As we will see later one, imagination integrates multifarious, concurrent, and complementary cognitive activities. A mental imagery that is created, evoked, manipulated, and examined in these processes necessitates the activa­tion of the memory derived from previous perceptions of visual presentations such as painting. For example, in his Elucidation of the Swift Path - A Guidance Manual to Transference of Consciousness to the Pure Land of Sambhala, Zava Damdin instructs the practitioner that prior to engaging in the transference of consciousness practice, one should properly display an image of the Buddha Kalacakra and of the landscape of Sambhala as a general and a particular sup­port of the body, speech, and mind with these words:

Here, having relied on the yoga of the indivisibility of one’s own root guru and glorious Kalacakra, one who desires to practice the instruction on a travel to glorious Sambhala, a celestial realm of humans, should in an iso­lated place agreeable to the mind appropriately display an image of Kalacakra or of the layout of Sambhala as a general support of the body, speech, and mind, perform a puja in front of it, and sincerely arrange a beautiful display of whatever one has.

Likewise, the act of imagination in this practice also activates the verbal and physical participation. In the context of these 'pho ba practices, prescribed visualizations mutually differ in their contents, structures, functions, and applications. For this reason, it is difficult to apply a single, theoretical model to all of them. Nevertheless, there are several discernable, common features among the practices of imagination and visualization in the examined 'pho ba texts. In all of them, imagination is an intentional mental activity and not an entirely spontaneous. Memory plays an important role in the production of mental imagery that appears as perceptions. Therefore, we see in these prac­tices the interweaving of imagination and perception, in which a duality between imagination and perception is diminished. The perception of a mental imagery is thus codetermined not only by external visual and linguistic factors but also by imaginary refinements of the reproduced, external world of Sambhala. An imaginative visualization of Sambhala, its kings, and others is a discursive, inter-subjective, and symbolic structuring of that world, which begins in each case with the same view of emptiness. Moreover, although the procedures and contents of visualizations in the examined 'pho ba practices are shaped by theoretical assumptions shared by the Gelug community of Mongolian Kalacakratantra practitioners, the observable, procedural and visu­al differences may be an outcome of the authors’ affiliations with different Gelug monastic lineages in Mongolia and Tibet.

Mental images and their cognitive effects, hidden away from the external observer, remain within the inner, subjective space and discrete experience, shaped by one’s perspective and other factors.
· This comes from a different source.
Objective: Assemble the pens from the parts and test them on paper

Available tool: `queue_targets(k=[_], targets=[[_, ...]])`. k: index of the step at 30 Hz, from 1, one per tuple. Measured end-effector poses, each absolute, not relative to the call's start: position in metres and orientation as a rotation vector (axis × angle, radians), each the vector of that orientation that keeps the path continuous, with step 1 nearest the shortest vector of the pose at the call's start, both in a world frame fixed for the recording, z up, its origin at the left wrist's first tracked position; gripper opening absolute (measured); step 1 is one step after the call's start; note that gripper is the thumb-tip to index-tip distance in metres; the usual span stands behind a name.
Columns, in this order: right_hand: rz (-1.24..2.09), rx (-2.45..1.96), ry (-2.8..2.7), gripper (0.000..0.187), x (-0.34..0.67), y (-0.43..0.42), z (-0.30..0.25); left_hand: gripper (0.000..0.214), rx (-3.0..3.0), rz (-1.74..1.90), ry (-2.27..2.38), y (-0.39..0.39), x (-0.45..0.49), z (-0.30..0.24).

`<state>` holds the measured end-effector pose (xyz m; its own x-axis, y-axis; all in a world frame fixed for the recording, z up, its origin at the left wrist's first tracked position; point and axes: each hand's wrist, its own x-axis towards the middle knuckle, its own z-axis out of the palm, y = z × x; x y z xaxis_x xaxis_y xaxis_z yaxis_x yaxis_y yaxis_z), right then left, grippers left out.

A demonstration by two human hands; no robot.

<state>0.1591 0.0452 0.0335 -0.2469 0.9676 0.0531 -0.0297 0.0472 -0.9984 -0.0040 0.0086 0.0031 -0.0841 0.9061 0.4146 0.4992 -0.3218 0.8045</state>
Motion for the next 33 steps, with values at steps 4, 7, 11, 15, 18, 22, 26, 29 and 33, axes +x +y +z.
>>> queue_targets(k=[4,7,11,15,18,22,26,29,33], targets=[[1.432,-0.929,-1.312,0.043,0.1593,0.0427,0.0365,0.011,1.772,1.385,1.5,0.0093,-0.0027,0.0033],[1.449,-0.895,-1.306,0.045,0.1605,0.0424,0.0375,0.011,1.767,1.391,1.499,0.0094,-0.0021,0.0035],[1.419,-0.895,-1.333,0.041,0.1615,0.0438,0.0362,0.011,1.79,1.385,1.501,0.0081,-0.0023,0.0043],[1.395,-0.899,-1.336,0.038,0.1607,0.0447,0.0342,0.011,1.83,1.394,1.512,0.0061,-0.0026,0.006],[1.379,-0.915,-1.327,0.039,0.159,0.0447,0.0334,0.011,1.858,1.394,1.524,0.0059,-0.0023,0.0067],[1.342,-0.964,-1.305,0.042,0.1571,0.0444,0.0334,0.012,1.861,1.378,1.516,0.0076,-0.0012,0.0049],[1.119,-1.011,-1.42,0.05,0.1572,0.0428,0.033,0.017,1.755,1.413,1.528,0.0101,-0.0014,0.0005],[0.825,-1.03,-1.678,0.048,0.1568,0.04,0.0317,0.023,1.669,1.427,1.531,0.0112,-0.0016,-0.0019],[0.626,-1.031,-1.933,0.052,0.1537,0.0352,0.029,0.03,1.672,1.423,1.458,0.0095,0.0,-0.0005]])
While recognizing this, merely for pragmatic reasons, I provisionally classify visualization practices prescribed in the three mentioned texts into two general types: the inwardly and outward­ly oriented visualizations. I refer to those visualization practices that involve some kind of imaginative self-transformation as inwardly oriented. An example of the inwardly oriented visualization is the following practice described in Zava Damdin’s work as preliminary to the core 'pho ba visualization:

On the top of crown of your head, on the upper end of the jati,

Is the supreme, root lama, Adibuddha.

Your body is reddish-white in color, and your facial expression is pleased and smiling,

Clothed with the three Dharma robes and golden pandita hat.
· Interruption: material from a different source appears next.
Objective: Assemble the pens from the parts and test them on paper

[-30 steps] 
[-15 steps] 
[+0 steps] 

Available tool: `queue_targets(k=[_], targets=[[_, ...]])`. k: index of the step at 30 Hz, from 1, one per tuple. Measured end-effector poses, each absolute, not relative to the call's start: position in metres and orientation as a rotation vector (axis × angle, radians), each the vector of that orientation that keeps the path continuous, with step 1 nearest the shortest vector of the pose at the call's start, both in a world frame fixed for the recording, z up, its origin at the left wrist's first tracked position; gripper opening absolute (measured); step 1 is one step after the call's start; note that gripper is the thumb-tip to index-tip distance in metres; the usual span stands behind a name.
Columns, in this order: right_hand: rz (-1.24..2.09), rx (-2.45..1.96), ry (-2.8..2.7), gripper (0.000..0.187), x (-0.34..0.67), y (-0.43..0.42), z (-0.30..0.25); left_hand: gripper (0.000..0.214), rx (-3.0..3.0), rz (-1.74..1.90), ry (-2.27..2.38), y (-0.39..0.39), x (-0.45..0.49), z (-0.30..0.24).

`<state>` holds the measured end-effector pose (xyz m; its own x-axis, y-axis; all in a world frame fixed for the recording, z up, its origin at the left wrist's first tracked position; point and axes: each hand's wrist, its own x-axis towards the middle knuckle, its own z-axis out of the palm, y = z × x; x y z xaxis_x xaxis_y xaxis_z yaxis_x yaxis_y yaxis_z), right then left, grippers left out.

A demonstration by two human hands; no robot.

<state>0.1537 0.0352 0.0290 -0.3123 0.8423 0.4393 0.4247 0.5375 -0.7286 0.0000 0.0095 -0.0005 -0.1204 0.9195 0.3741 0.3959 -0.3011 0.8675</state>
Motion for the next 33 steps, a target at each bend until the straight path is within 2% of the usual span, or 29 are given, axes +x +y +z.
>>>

Your two hands hold a vajra and bell while sounding a damaru.

Your two feet are crossed in the vajra posture,

And inside the great central channel in your upright, seated body,

At the level of your heart, in the jeweled palace in Kalapa,

Is the essential nature in the aspect of Kalacakra,

Present in the form of the ten powerful syllables [of the Kalacakra mantra].

The three places [on your body] are marked with the three seed syllables (om ah hum),

And from the syllable hum light spreads forth to the Pure Realms of the ten directions,

Inviting all the buddhas and bodhisattvas,

Which dissolve into yourself, transforming you into an embodiment of all objects of refuge.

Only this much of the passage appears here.